Como as superfícies da ferida separadas pelo fluido permanecem móveis e não se fundem, a cavidade drenada se enche lentamente de granulações. Eventualmente, a ferida pode ser fechada com suturas secundárias, mas os pacientes são obrigados a consultar o cirurgião regularmente por um longo período (até 2 a 6 meses), o que, combinado com uma deterioração significativa na qualidade das cicatrizes, determina a avaliação negativa do paciente sobre o resultado do tratamento. Com o tempo, essa avaliação pode melhorar significativamente, inclusive após cirurgias corretivas. Com o diagnóstico tardio de seroma, pode ocorrer supuração da ferida.
As principais áreas de prevenção do seroma são:
- a utilização daqueles métodos de abdominoplastia que não estejam associados a descolamento significativo de retalhos de pele e gordura na parede abdominal anterior (abdominoplastia tensiono-ocular ou vertical);
- aplicação de suturas adicionais durante a operação para fixar a superfície profunda do retalho de pele e gordura à superfície da aponeurose;
- recusa de lipoaspiração extensa através da parede da ferida principal;
- imobilização pós-operatória suficiente do tecido, que é garantida por:
- aplicando uma bandagem compressiva especial na mesa cirúrgica, que garante a imobilização relativa dos tecidos da parede abdominal anterior;
- repouso na cama durante o primeiro dia após a cirurgia e movimentos limitados durante as próximas 2 semanas;
- manutenção da posição dos retalhos durante os movimentos e da posição vertical do corpo do paciente devido à posição semi-curvada do corpo.
Hematoma é uma complicação rara, cuja prevenção é a interrupção cuidadosa do sangramento, a sutura da ferida sem deixar cavidades significativas e a drenagem do espaço da ferida.

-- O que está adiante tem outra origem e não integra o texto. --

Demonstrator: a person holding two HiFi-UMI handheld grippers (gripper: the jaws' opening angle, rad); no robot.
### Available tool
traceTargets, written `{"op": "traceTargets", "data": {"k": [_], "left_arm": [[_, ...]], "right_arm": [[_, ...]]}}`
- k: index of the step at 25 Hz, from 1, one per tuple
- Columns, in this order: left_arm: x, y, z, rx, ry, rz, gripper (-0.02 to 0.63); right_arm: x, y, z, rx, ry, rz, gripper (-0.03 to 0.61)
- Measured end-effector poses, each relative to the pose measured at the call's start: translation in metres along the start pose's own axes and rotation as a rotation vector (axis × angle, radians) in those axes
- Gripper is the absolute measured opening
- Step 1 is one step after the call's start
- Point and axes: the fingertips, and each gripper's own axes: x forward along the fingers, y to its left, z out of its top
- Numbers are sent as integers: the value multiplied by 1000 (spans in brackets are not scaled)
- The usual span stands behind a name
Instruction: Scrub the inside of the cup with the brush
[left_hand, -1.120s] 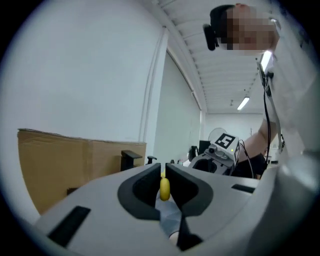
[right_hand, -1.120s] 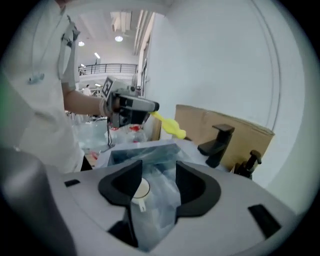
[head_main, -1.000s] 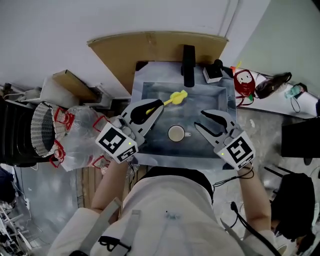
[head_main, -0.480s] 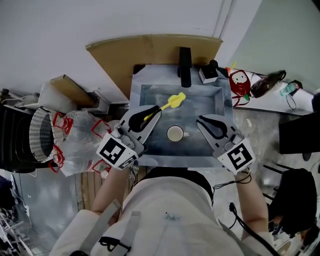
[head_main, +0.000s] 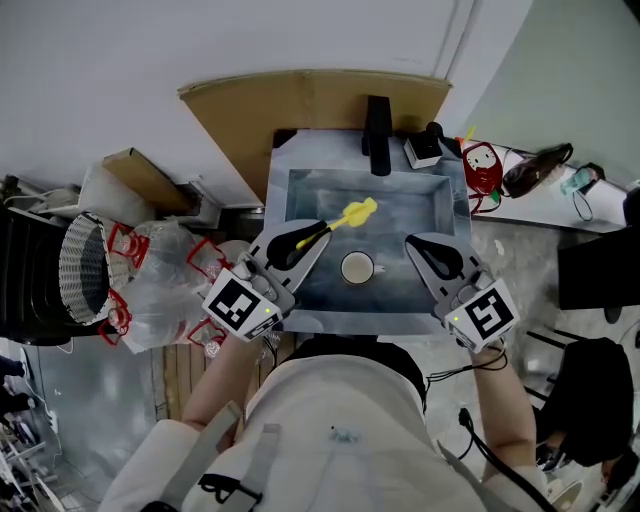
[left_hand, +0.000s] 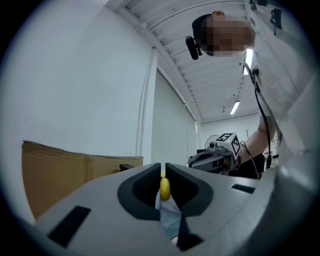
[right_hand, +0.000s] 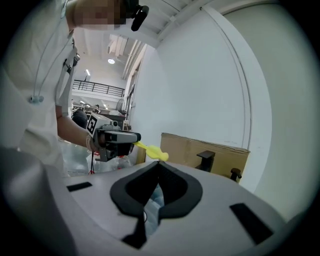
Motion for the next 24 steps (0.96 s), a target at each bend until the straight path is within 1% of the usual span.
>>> {"op": "traceTargets", "data": {"k": [8,14,24], "left_arm": [[-3,6,1,-6,-10,-8,34],[-4,10,2,-8,-6,-16,34],[-9,13,-3,-15,7,-30,34]], "right_arm": [[5,-1,0,36,7,-5,15],[10,-1,2,52,-2,12,15],[19,4,1,53,11,23,15]]}}
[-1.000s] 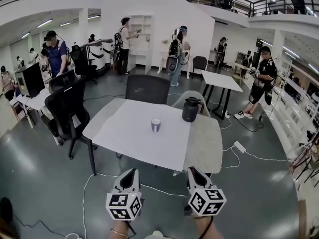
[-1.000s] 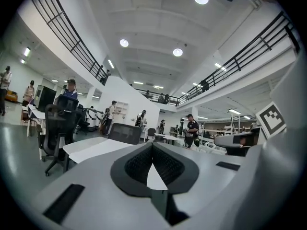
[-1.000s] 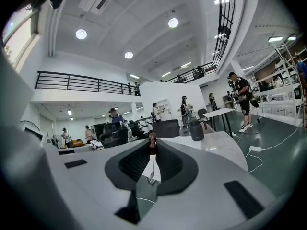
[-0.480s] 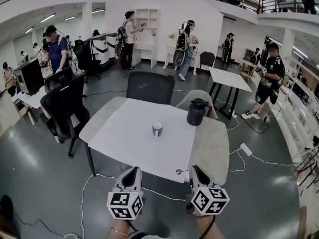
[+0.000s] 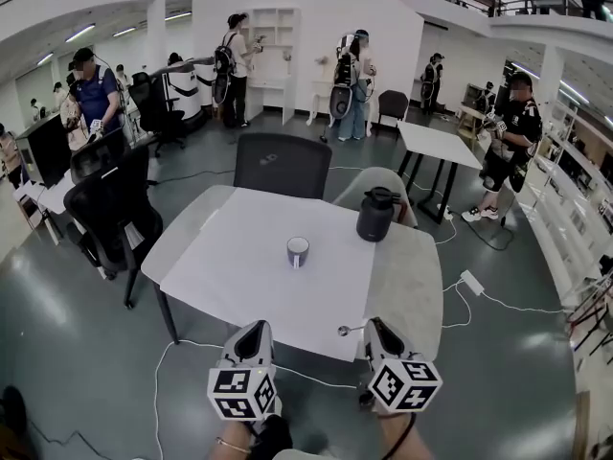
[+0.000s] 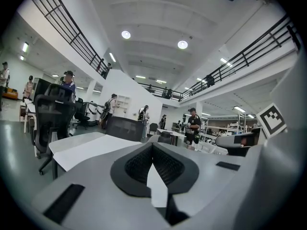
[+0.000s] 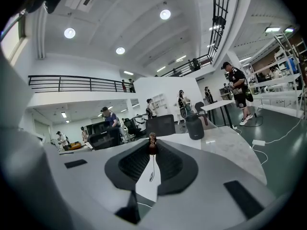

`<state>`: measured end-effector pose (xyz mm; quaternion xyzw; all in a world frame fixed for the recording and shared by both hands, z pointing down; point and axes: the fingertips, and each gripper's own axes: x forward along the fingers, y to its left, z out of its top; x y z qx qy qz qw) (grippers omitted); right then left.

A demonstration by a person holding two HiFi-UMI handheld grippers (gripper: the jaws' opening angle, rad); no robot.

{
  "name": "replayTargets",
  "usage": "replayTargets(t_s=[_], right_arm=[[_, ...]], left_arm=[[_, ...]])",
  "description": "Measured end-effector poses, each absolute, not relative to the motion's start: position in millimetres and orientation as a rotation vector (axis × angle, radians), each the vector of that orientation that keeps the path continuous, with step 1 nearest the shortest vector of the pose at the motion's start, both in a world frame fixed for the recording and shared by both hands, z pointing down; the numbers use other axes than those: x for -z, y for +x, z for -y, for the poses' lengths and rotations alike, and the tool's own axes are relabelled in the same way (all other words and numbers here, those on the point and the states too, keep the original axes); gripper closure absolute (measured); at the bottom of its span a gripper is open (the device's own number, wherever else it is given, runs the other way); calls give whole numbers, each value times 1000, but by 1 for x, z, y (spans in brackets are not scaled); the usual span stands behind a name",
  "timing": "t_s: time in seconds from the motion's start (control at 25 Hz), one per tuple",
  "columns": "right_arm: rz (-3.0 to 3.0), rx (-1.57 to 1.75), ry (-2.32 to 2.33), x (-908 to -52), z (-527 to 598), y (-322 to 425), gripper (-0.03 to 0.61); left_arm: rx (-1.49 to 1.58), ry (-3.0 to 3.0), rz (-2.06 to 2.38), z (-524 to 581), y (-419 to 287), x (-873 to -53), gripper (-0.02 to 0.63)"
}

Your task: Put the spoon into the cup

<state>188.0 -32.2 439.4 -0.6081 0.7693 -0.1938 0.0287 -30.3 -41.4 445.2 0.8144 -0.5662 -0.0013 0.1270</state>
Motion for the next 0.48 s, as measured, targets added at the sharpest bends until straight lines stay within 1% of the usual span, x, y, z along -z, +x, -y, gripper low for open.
replayTargets(t_s=[0.48], right_arm=[[-2339,582,-1917,-427,117,176,518]], left_arm=[[-12,2418,1585,139,-38,-435,595]])
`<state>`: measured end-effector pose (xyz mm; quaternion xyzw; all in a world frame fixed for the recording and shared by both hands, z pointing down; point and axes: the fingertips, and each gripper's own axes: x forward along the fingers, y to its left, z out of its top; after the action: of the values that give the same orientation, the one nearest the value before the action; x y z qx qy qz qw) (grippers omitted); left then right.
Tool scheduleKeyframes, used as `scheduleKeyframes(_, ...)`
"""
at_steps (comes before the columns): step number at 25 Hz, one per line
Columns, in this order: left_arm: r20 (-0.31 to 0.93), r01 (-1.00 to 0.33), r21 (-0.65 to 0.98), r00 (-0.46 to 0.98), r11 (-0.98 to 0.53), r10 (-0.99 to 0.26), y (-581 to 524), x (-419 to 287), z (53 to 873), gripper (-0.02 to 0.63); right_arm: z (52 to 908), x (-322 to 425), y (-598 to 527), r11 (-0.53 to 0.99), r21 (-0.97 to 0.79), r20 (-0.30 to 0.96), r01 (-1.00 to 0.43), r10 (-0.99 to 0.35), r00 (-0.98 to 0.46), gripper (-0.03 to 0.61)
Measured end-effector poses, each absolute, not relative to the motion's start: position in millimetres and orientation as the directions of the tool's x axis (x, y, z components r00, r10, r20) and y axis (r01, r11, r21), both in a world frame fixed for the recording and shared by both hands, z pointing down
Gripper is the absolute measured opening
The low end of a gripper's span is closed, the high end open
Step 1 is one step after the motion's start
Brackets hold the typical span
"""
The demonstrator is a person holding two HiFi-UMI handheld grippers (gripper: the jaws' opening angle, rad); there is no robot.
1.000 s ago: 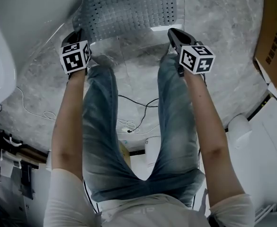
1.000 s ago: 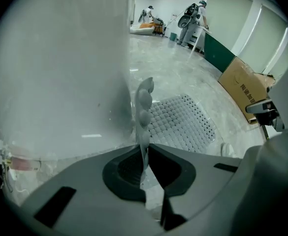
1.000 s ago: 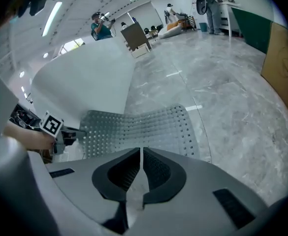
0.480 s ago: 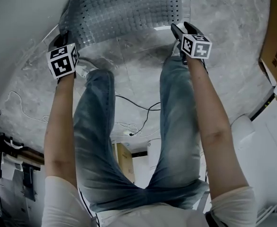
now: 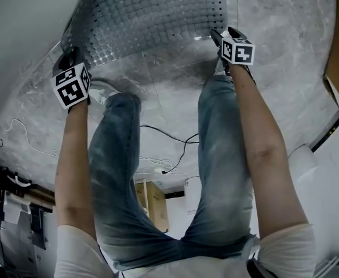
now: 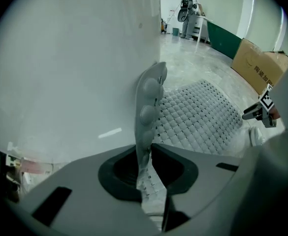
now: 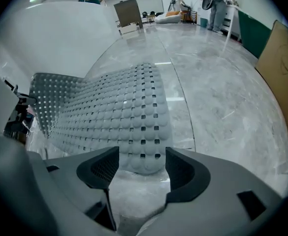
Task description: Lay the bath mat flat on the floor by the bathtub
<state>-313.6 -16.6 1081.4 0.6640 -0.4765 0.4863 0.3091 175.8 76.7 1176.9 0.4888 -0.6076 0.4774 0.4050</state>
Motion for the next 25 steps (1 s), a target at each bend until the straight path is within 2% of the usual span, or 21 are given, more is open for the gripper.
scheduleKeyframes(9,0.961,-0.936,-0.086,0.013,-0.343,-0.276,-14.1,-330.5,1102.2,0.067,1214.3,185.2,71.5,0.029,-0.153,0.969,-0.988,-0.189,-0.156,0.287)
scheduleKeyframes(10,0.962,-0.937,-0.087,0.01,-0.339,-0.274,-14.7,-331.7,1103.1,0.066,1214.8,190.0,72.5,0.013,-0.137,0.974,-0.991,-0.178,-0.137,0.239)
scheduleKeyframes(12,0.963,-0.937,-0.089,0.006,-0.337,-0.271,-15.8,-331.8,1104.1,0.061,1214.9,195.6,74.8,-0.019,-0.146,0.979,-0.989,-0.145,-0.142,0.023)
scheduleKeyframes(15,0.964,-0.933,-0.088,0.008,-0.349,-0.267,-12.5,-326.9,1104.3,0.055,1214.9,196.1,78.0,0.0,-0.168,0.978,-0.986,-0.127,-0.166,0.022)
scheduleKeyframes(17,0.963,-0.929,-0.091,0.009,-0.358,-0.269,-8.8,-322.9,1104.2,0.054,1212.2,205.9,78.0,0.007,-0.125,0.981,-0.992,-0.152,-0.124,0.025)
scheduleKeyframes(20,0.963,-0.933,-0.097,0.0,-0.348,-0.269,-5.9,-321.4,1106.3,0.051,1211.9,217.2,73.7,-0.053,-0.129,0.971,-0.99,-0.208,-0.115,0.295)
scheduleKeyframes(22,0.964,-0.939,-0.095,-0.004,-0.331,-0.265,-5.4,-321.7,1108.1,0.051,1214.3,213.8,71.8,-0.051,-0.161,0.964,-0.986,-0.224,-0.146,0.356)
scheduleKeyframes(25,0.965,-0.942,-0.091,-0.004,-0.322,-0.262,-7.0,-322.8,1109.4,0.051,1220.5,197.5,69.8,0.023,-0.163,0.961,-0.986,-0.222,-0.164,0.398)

Necrose das bordas da ferida. As causas da necrose das bordas da ferida cirúrgica são:
- formação de um retalho muito grande na parede abdominal anterior, como resultado do qual o suprimento sanguíneo para sua borda pode ser insuficiente;
- sutura da pele com tensão, o que pode reduzir ainda mais a nutrição da borda do retalho abaixo de um nível crítico;
- presença de cicatrizes pós-operatórias na parede abdominal anterior, que prejudicam o fluxo sanguíneo para a borda do retalho formado.
As principais direções de prevenção da necrose dos tecidos que formam as paredes da ferida são óbvias e são discutidas nas seções relevantes deste capítulo.
Uma das variantes da necrose tecidual pós-operatória é a necrose da gordura subcutânea ao longo da borda da abertura utilizada para cirurgia plástica umbilical após a transposição do retalho cutâneo-gorduroso. A razão para isso pode ser o aperto excessivo das suturas cutâneas que fixam as bordas do umbigo às bordas da ferida cutânea e à aponeurose da parede abdominal, resultando no deslocamento das bordas da pele da ferida para dentro. Com uma espessura significativa da gordura subcutânea e (ou) sua excisão insuficiente (ao redor da abertura umbilical), a compressão da gordura pode levar à sua necrose e subsequente supuração da ferida.
A supuração da ferida geralmente é consequência do desenvolvimento de uma das complicações descritas acima (seroma, hematoma, necrose de tecidos moles), se estas últimas forem diagnosticadas tardiamente e suas causas não forem eliminadas de forma suficientemente ativa. Os pacientes são tratados de acordo com as regras cirúrgicas geralmente aceitas (ampla drenagem do local da supuração, excisão do tecido necrótico, tratamento medicamentoso geral e local, etc.).